◆ What this task involves
From the listing below, copy only the lines from the line that contains "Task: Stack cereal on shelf" to the line that contains "Robot: Trossen AI", counting those two lines as part of the copy.

#### Data extract

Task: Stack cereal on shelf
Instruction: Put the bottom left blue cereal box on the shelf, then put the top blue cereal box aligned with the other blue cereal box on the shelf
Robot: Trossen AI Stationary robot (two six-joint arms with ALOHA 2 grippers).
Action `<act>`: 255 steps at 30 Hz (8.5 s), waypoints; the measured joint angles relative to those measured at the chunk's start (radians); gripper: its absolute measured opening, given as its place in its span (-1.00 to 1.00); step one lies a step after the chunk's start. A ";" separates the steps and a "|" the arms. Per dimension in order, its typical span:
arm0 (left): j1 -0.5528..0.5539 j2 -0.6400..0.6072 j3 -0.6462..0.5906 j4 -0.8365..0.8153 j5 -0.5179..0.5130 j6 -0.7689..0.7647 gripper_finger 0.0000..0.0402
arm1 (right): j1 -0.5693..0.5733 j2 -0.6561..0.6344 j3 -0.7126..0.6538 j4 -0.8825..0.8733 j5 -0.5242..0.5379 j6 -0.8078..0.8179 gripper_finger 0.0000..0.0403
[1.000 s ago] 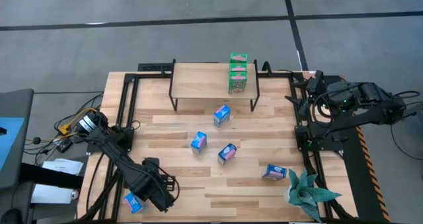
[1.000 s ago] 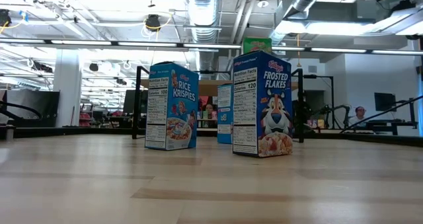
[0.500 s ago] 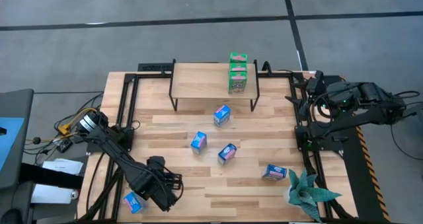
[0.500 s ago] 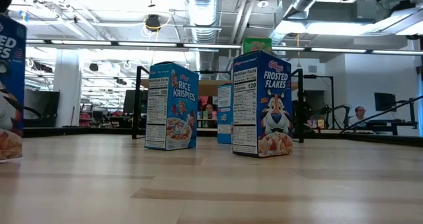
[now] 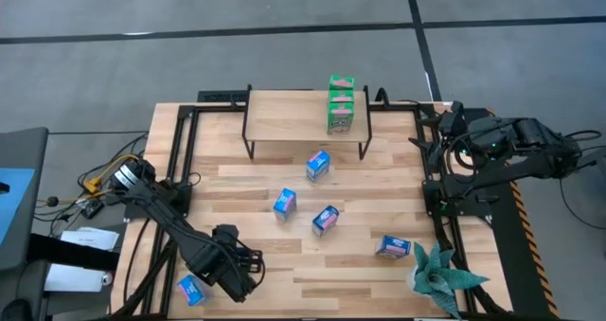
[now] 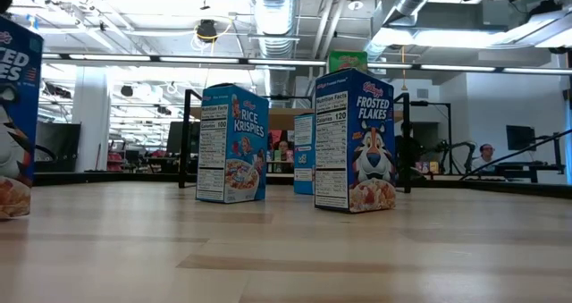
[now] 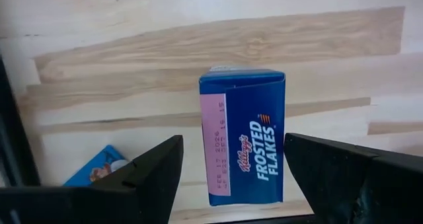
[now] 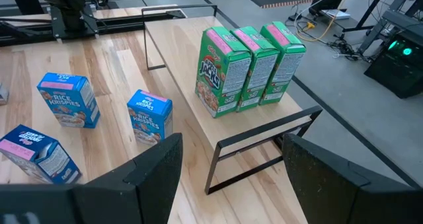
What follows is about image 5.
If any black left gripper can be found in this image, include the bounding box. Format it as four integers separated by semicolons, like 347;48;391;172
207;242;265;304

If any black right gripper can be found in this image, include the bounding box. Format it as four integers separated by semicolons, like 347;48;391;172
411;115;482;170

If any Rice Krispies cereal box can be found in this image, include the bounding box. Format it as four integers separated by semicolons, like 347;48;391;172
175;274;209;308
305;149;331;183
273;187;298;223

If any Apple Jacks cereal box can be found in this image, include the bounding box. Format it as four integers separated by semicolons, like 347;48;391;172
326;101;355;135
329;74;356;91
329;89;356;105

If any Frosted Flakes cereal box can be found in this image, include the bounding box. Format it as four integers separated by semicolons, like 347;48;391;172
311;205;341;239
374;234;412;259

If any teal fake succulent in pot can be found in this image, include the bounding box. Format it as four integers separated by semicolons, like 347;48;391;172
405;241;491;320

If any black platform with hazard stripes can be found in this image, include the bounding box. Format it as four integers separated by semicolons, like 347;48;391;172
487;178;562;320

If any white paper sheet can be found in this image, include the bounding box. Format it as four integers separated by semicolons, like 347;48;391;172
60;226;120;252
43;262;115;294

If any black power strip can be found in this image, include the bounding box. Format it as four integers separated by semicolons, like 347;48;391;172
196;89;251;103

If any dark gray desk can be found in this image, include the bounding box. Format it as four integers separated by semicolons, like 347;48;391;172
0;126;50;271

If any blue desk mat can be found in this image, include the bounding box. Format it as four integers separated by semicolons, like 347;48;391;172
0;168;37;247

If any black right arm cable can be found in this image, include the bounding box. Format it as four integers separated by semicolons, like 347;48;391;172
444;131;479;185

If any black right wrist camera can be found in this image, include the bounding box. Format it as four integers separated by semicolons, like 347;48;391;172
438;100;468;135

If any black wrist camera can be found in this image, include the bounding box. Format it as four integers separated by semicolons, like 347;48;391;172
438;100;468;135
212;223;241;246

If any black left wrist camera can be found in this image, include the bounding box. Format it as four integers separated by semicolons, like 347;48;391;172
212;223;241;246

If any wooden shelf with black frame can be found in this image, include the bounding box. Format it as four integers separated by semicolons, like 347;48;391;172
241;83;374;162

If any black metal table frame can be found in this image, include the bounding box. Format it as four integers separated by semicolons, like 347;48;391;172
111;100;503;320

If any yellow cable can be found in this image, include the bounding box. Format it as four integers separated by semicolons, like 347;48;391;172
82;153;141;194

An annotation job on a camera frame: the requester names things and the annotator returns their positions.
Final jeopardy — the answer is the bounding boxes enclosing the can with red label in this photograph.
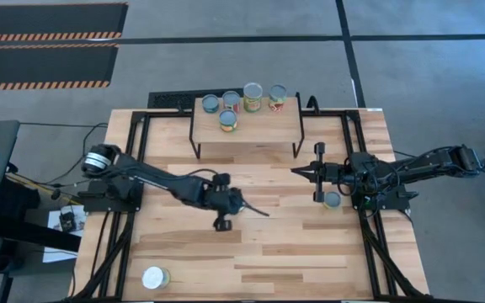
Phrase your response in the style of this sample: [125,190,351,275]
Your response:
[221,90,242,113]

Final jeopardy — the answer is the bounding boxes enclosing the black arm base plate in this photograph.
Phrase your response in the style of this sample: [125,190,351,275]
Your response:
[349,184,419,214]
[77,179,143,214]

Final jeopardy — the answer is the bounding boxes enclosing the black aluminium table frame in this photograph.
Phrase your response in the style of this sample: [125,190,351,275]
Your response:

########
#### Data extract

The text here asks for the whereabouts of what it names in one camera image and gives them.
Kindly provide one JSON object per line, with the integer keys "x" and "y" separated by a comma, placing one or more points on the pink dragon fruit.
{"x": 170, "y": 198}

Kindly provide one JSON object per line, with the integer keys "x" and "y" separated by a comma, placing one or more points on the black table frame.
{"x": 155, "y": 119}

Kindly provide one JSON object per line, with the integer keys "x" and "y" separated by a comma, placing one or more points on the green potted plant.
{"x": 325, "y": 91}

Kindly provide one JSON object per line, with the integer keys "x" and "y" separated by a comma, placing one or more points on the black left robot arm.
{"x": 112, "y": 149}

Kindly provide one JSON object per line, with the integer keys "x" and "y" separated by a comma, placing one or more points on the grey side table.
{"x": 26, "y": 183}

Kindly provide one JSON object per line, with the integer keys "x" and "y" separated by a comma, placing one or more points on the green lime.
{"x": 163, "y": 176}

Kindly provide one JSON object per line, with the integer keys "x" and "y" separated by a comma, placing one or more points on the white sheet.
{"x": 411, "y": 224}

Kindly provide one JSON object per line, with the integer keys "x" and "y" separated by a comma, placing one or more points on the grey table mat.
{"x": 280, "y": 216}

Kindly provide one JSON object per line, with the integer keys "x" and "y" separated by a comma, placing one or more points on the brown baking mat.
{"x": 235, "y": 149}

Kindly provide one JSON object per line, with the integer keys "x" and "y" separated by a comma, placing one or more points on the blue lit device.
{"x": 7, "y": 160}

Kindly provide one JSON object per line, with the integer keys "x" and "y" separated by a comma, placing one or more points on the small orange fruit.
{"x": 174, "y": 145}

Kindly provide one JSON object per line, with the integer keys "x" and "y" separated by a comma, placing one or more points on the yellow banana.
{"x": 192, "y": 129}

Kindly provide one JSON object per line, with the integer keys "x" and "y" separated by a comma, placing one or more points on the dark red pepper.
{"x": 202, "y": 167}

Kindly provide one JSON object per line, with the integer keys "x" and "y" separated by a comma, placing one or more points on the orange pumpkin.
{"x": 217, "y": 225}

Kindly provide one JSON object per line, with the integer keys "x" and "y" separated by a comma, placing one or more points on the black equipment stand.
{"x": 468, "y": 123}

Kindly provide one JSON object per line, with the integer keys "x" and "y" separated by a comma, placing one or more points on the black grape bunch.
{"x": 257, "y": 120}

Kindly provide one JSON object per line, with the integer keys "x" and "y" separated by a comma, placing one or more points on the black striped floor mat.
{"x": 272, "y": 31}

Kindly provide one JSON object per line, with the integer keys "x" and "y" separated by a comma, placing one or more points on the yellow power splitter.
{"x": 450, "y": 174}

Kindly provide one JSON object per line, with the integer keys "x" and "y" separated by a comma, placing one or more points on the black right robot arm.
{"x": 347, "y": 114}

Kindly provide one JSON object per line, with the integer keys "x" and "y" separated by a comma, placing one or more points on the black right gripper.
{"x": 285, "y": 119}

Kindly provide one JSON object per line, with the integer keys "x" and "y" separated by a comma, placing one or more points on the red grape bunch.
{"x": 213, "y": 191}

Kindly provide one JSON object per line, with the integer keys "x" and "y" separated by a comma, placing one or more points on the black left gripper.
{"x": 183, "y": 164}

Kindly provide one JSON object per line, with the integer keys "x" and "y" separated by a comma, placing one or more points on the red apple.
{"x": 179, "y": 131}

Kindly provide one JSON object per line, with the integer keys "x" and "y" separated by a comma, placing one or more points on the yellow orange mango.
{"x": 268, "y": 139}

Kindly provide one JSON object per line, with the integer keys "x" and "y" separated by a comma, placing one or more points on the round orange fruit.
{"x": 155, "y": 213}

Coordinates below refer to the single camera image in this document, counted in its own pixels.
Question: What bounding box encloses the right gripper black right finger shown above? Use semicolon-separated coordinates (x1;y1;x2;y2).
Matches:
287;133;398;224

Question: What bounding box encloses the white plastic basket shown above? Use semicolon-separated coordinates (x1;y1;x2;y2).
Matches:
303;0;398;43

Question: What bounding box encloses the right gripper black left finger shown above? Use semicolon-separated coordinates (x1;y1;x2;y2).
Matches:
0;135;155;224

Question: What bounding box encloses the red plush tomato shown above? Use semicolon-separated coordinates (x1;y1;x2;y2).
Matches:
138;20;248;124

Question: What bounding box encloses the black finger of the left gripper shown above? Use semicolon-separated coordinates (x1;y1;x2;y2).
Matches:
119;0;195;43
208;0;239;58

########

◆ Answer to the exercise
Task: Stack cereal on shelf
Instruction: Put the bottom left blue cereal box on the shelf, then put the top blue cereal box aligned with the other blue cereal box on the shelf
Robot: Trossen AI Stationary robot (two six-joint arms with ALOHA 2 grippers).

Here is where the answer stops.